Born on Aug. 19, 1940, in Glendale, Calif., Stapp was bitten by the racing bug at an early age. His father, Elbert ‘Babe’ Stapp, was a talented racer who made a dozen Indianapolis 500 starts from 1927 to ’40. That allowed his young son to get an early racing education.
By the time he was nine, he was running the scoreboard at Carrell Speedway in Gardena, Calif. At 13, he was helping work on a midget owned by Marv Edwards and in high school he worked in the body shop owned by NHRA legend Don Prudhomme’s father.

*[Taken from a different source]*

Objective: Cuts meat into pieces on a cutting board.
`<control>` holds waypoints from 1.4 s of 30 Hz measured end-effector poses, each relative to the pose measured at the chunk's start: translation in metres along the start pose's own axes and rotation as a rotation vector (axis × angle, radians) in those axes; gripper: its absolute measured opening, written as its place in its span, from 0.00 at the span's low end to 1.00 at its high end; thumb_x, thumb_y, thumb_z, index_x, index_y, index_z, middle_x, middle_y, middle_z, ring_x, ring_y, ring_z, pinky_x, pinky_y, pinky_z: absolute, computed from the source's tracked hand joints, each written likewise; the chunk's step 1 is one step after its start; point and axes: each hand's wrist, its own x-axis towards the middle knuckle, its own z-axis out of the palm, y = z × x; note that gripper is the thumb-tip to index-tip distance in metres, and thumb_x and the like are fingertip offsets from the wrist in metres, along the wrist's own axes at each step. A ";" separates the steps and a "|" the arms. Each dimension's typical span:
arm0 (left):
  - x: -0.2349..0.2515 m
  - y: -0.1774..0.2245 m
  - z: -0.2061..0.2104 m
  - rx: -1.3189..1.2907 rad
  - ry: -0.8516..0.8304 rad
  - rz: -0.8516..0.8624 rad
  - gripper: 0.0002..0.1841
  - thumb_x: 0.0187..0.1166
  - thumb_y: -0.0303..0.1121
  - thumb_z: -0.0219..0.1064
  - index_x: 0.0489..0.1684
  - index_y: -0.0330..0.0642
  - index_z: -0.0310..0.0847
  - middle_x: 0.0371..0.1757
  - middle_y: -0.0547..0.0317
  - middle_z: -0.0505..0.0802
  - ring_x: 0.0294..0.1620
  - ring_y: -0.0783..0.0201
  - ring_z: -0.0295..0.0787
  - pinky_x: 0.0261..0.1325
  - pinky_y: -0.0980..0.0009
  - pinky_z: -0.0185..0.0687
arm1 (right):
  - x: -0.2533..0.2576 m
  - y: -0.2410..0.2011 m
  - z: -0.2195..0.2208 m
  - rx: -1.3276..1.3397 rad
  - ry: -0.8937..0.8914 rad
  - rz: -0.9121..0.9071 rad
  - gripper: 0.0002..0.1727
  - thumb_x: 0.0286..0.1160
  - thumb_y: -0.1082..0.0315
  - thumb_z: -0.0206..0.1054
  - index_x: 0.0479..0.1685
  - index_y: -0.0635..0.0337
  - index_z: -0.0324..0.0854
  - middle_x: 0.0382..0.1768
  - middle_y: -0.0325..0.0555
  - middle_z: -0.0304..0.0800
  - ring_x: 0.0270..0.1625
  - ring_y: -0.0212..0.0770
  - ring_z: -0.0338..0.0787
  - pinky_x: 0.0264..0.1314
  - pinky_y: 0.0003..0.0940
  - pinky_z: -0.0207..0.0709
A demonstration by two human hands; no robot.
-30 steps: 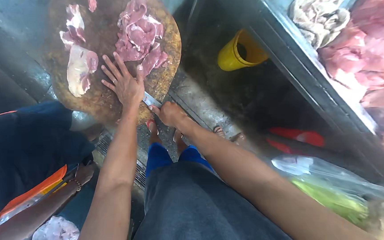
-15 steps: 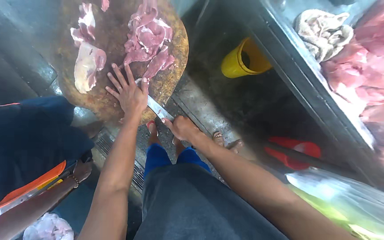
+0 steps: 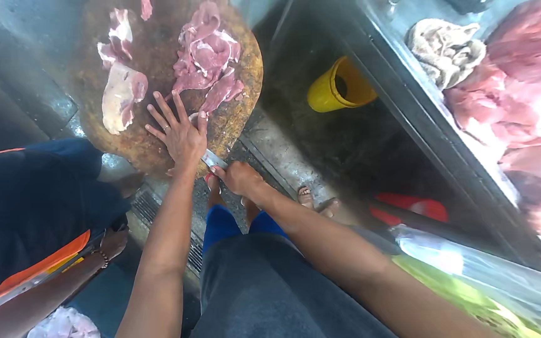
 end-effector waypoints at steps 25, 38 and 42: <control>-0.086 0.002 -0.077 -0.092 -0.465 -0.059 0.23 0.82 0.35 0.63 0.76 0.41 0.75 0.73 0.36 0.83 0.64 0.39 0.89 0.64 0.42 0.86 | -0.034 0.115 -0.061 0.156 0.105 -0.016 0.47 0.82 0.24 0.45 0.48 0.66 0.86 0.47 0.63 0.89 0.49 0.60 0.92 0.56 0.64 0.82; 0.037 0.002 -0.111 -0.570 -0.192 0.178 0.44 0.76 0.43 0.75 0.93 0.42 0.55 0.85 0.40 0.72 0.82 0.47 0.75 0.80 0.47 0.75 | -0.058 0.081 -0.085 0.194 0.236 0.073 0.48 0.81 0.24 0.46 0.46 0.66 0.86 0.49 0.66 0.90 0.57 0.64 0.91 0.59 0.68 0.81; 0.034 0.038 -0.057 -0.163 -0.212 0.351 0.63 0.59 0.71 0.76 0.98 0.55 0.45 0.97 0.41 0.33 0.96 0.32 0.27 0.86 0.22 0.33 | -0.075 0.130 -0.004 0.366 0.183 0.168 0.44 0.81 0.25 0.49 0.46 0.64 0.86 0.42 0.61 0.91 0.49 0.60 0.92 0.55 0.65 0.82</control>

During the same time period he bought his own car — a Kurtis Kraft midget — from Johnnie Parsons. He repaired the car and would field it for multiple drivers because he was too young to drive it himself. He later purchased his own sprint car.

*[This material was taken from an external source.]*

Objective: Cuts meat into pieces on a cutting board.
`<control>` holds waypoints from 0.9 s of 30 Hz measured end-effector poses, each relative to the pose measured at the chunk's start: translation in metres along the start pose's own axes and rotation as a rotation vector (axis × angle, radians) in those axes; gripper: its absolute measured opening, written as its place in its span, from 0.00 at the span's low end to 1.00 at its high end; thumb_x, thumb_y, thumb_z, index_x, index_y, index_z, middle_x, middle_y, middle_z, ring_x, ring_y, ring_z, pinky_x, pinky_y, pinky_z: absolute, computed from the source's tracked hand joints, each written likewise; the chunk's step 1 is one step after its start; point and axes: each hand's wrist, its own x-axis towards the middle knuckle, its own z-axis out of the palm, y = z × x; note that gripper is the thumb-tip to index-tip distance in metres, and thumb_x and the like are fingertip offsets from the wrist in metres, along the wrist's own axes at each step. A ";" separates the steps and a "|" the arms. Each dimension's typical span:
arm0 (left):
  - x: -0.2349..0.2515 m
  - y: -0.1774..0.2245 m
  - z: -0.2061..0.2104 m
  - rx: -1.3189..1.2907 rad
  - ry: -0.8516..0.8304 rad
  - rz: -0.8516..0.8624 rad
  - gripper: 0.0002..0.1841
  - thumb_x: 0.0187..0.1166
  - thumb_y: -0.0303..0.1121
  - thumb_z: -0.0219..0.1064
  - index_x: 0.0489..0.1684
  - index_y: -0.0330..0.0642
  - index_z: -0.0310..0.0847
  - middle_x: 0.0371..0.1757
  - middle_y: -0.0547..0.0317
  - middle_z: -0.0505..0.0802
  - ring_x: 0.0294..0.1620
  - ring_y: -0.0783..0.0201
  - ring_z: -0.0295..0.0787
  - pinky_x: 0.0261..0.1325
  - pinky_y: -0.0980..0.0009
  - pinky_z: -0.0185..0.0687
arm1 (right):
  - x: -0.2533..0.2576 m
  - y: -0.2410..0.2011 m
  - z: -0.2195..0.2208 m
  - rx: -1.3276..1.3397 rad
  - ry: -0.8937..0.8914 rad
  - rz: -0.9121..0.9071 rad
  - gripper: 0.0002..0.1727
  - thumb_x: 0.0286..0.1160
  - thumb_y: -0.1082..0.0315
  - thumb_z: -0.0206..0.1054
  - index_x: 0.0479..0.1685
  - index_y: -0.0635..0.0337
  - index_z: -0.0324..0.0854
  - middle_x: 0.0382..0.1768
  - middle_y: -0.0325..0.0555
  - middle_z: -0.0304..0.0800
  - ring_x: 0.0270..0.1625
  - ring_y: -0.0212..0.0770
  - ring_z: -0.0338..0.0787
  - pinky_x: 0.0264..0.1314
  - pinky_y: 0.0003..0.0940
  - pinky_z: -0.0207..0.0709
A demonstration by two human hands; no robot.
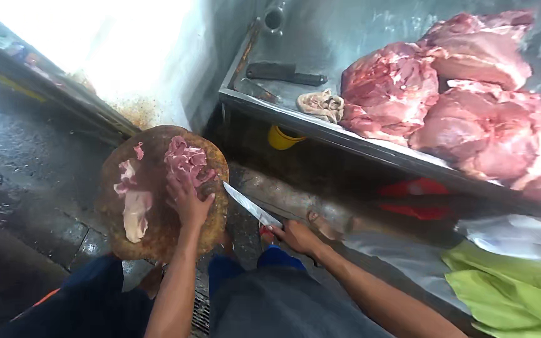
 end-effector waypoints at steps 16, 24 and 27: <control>0.136 -0.003 -0.112 0.097 -0.219 0.144 0.26 0.75 0.36 0.74 0.75 0.50 0.83 0.77 0.37 0.80 0.73 0.31 0.79 0.67 0.26 0.76 | -0.011 0.020 0.036 0.274 0.098 -0.046 0.38 0.83 0.29 0.52 0.41 0.59 0.84 0.30 0.50 0.86 0.37 0.50 0.89 0.46 0.55 0.82; 0.060 -0.041 -0.168 -0.086 0.045 -0.091 0.10 0.84 0.31 0.65 0.55 0.41 0.87 0.47 0.43 0.94 0.49 0.42 0.92 0.55 0.34 0.83 | -0.017 0.046 0.019 0.281 0.120 -0.073 0.36 0.84 0.32 0.54 0.40 0.59 0.86 0.29 0.50 0.87 0.33 0.49 0.89 0.42 0.56 0.83; 0.019 -0.107 -0.150 -0.136 0.175 -0.355 0.16 0.84 0.35 0.64 0.66 0.40 0.83 0.56 0.40 0.93 0.59 0.40 0.90 0.64 0.34 0.80 | -0.019 0.066 0.014 0.322 0.137 -0.072 0.35 0.85 0.34 0.56 0.40 0.61 0.86 0.26 0.51 0.86 0.27 0.49 0.87 0.37 0.56 0.83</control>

When he finally became old enough to race, he started running sprint car and midget races both on the West Coast and Midwest against some of the top stars of the era.

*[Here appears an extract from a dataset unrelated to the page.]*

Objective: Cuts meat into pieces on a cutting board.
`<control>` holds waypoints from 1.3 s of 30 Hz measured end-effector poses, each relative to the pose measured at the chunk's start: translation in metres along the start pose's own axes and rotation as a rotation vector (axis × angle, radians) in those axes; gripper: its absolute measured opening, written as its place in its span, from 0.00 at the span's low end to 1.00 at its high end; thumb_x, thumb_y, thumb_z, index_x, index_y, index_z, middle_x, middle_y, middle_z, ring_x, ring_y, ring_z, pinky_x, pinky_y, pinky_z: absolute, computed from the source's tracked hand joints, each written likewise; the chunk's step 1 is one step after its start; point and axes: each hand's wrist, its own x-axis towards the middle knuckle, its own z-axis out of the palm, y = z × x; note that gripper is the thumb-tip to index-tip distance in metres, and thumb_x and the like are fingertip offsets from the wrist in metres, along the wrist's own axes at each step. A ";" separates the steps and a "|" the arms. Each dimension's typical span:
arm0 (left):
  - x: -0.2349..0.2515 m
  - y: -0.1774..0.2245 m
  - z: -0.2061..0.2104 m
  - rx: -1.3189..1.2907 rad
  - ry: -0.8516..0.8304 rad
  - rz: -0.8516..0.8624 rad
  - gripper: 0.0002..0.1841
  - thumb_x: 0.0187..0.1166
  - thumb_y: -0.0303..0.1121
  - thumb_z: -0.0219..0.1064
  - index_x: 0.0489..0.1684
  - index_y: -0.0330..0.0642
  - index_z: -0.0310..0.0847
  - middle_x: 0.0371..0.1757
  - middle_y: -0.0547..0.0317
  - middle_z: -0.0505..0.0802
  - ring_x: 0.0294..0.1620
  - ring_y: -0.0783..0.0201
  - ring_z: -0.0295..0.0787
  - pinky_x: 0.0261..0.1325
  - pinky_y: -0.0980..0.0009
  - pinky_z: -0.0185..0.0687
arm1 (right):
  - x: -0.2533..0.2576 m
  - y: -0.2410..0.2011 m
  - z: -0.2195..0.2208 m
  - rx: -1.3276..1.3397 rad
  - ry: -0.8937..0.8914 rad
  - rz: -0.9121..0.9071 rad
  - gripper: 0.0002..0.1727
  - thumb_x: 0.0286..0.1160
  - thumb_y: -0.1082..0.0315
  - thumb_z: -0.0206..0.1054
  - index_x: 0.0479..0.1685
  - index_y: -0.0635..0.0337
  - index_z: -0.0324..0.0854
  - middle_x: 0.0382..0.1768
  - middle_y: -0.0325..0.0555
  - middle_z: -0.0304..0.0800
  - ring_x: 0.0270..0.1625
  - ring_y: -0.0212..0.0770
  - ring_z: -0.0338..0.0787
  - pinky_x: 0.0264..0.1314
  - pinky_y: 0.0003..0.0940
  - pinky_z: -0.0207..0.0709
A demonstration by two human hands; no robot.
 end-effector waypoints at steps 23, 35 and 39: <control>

In fact, Stapp got to meet one of those top stars in 1958 when he was prepping a midget owned by Joe Kleinbauer in Indianapolis.
In a story recounted by Stapp to SPEED SPORT columnist Bones Bourcier in 2017, Stapp recalled he was set to leave for a race at Chicago’s O’Hare Stadium when he learned Kleinbauer had hired a new driver. Stapp, who didn’t think much of the fellow, declared, “It’s a waste of time to go all that way to just to miss the show.”
Kleinbauer immediately reported this to his new driver, whose reaction was to insist Stapp remain at home. Stapp shrugged, walked to a nearby luncheonette and ordered a sandwich. In strolled another young man relatively new to Indianapolis.
It was 23-year-old A.J. Foyt, who had recently made his first start in the Indianapolis 500. He recognized Stapp, and asked him why he wasn’t on his way to Chicago.
“Oh,” said Stapp, “I got penalized for calling the driver a balloon-foot.”
Foyt said that he, too, was racing that night at O’Hare — wheeling a Harry Turner midget as Tony Bettenhausen’s teammate — and invited Stapp along.
“As soon as we got to the track,” said Stapp, “I told Kleinbauer that I needed the keys to his (tow) car. He asked me why. I said, ‘I’ll bring it into the pits, so you’re ready to go home when your driver misses the show.’ And he did, by a mile.”
Foyt, with Stapp as his signal man, snookered Bettenhausen on a restart and won the main event. There is more to that story, which can be read by clicking here.
At the wishes of his wife, Rosemary, following the birth of his children, Andy and Susannah, Stapp gave up driving, but didn’t give up owning and building racing cars.
From 1965 to ’72, Stapp fielded sprint cars piloted by some of the best drivers of the time, including Johnny Rutherford, Mario Andretti, Pancho Carter and Larry Dickson.
Dickson would drive Stapp’s No. 27 to the USAC National Sprint Car title in 1968, but it wasn’t until Stapp teamed with Carter that his car’s performance reached a totally different level.
From 1973 to ’80, Carter earned 40 USAC victories and won sprint car championships in 1974 and ’76. They earned multiple victories in the Tony Hulman Classic at the Terre Haute (Ind.) Action Track and Joe James-Pat O’Connor Memorial at Salem (Ind.) Speedway in that time frame.
“We argued just enough that we came up with the right combination,” Carter said about his relationship with Stapp in an upcoming story in SPEED SPORT Magazine. “We would definitely butt heads at times. If the car wasn’t just right, I’d move around on the race track until I found someplace that it did work. I think that was one of the things that impressed Steve. Every now and then we would really hit it and we’d be really fast.”
Stapp walked away from racing in 1980 to focus on his trucking business, but within a few years he was back in the sport helping his son, Andy, and friend Jimmy White. Eventually Stapp began building sprint cars again, with drivers such as Brad Marvel, Joe Saldana, Bob East, Eric Gordon, Russ Gamester and more taking turns driving.
Stapp, who was known affectionately by everyone in the industry as “The Big Bopper,” was inducted into the National Sprint Car Hall of Fame in 1999.